By giving 6G of RAM to the JVM I succeeded in building the full-text index, but it doesn't seem to be making any difference in query time.

I have a slightly older copy of the data that is probably a hundred or so records smaller than the one that is indexed for full text, and my query takes about 40s on each one, so the FTINDEX seems to make no difference. I'm not an old XQuery hand, so it's altogether possible that my queries are not optimal. I'll append my query below.

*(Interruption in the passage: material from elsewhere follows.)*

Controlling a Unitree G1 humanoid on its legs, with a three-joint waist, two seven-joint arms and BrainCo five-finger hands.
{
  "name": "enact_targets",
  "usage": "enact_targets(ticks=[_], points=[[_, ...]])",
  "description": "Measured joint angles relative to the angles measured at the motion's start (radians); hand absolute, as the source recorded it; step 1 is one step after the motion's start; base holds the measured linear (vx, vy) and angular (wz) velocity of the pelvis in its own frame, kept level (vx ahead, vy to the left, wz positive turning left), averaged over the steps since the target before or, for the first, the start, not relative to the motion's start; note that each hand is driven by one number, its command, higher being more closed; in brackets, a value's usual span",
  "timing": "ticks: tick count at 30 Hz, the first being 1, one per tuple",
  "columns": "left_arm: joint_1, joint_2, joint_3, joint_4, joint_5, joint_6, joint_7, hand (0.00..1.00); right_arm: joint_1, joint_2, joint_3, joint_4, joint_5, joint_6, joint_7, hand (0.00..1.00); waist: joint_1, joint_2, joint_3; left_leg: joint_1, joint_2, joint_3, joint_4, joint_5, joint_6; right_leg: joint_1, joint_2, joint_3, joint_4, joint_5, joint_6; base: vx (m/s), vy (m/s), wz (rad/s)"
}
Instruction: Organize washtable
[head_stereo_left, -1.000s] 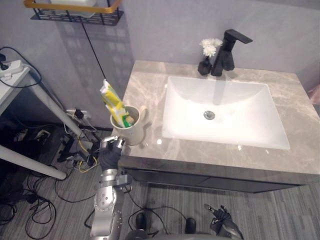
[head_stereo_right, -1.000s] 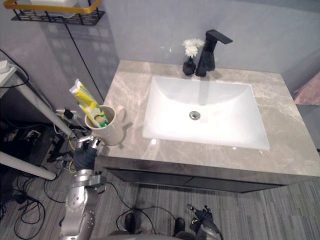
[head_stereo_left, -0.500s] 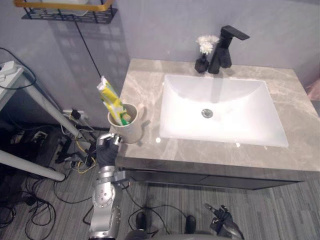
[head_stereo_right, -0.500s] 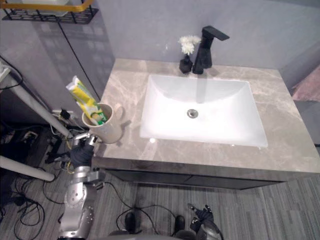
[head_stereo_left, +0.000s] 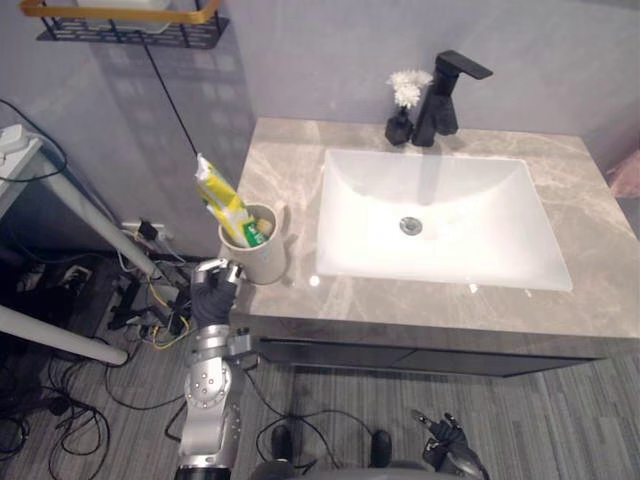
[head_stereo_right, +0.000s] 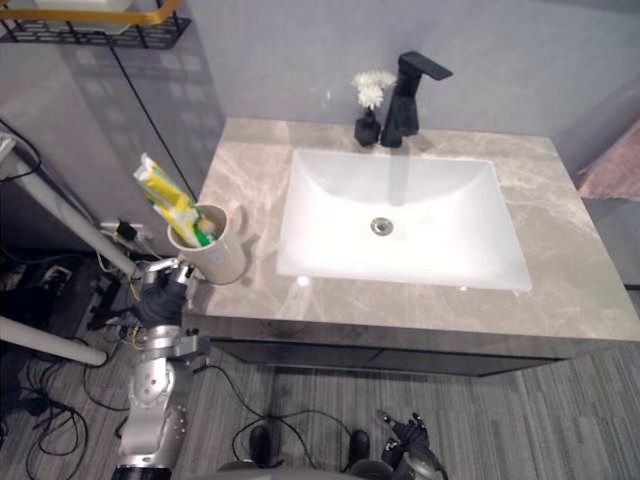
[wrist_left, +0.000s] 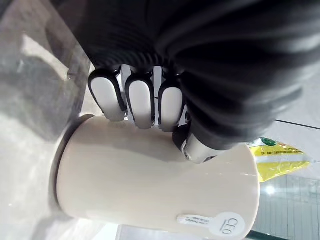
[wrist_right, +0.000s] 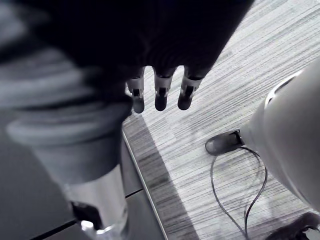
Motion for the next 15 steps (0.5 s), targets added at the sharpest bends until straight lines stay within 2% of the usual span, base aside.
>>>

Using the GUI, I can see that the value of FTINDEX for this database is is true, though when I open the database with the 'basex' command and use INFO, it shows the value 'false'.

Query:

=.=.=.=.=.=.=.=.=.=.=.=.=.=.=.=.=.=.=.=.=.=.=.=.=.=.=.=.=.=.=.=.=.=.=.=.=.=.=.=.=
xquery version "3.0";

declare namespace publication-template = "http://atira.dk/schemas/pure4/wsdl/template/abstractpublication/current";
declare namespace core="http://atira.dk/schemas/pure4/model/core/current" ;
declare namespace xsi="http://www.w3.org/2001/XMLSchema-instance" ;
declare namespace cur="http://atira.dk/schemas/pure4/model/template/abstractpublication/current" ;
declare namespace extensions-core="http://atira.dk/schemas/pure4/model/core/extensions/current" ;
declare namespace person-template="http://atira.dk/schemas/pure4/model/template/abstractperson/current" ;
declare namespace externalperson-template="http://atira.dk/schemas/pure4/model/template/abstractexternalperson/current" ;
declare namespace externalorganisation-template="http://atira.dk/schemas/pure4/model/template/externalorganisation/current" ;
declare namespace organisation-template="http://atira.dk/schemas/pure4/model/template/abstractorganisation/current" ;
declare namespace journal-template="http://atira.dk/schemas/pure4/model/template/abstractjournal/current";
declare namespace cur1 = "http://atira.dk/schemas/pure4/model/template/abstractpublication/current";

for $pa in /publication-template:*/core:result/core:content/cur1:persons/person-template:personAssociation[person-template:externalperson]
    where $pa/person-template:externalperson/externalperson-template:name/core:lastName contains text {'Meric'}
    let $lname := $pa/person-template:name/core:lastName/text()
    let $fname := $pa/person-template:name/core:firstName/text()
    let $uuid := $pa/ancestor::core:content/@uuid/data()
    return ($lname, $fname, $uuid)
=.=.=.=.=.=.=.=.=.=.=.=.=.=.=.=.=.=.=.=.=.=.=.=.=.=.=.=.=.=.=.=.=.=.=.=.=.=.=.=.=

All suggestions welcome, and thanks to Christian & John Mitchell for helping me so far.

Chuck

On Tue, Oct 20, 2015 at 2:16 PM, Chuck Bearden <cfbearden@gmail.com> wrote:

Sorry for not using "Reply All" earlier.

Setting FTINDEXSPLITSIZE to 20000000 enabled the process to get a little further, if the meaning of each dot is the same. FTINDEXSPLITSIZE at default:

..............................|..................................................................|..........................................................................|...............................................................................|..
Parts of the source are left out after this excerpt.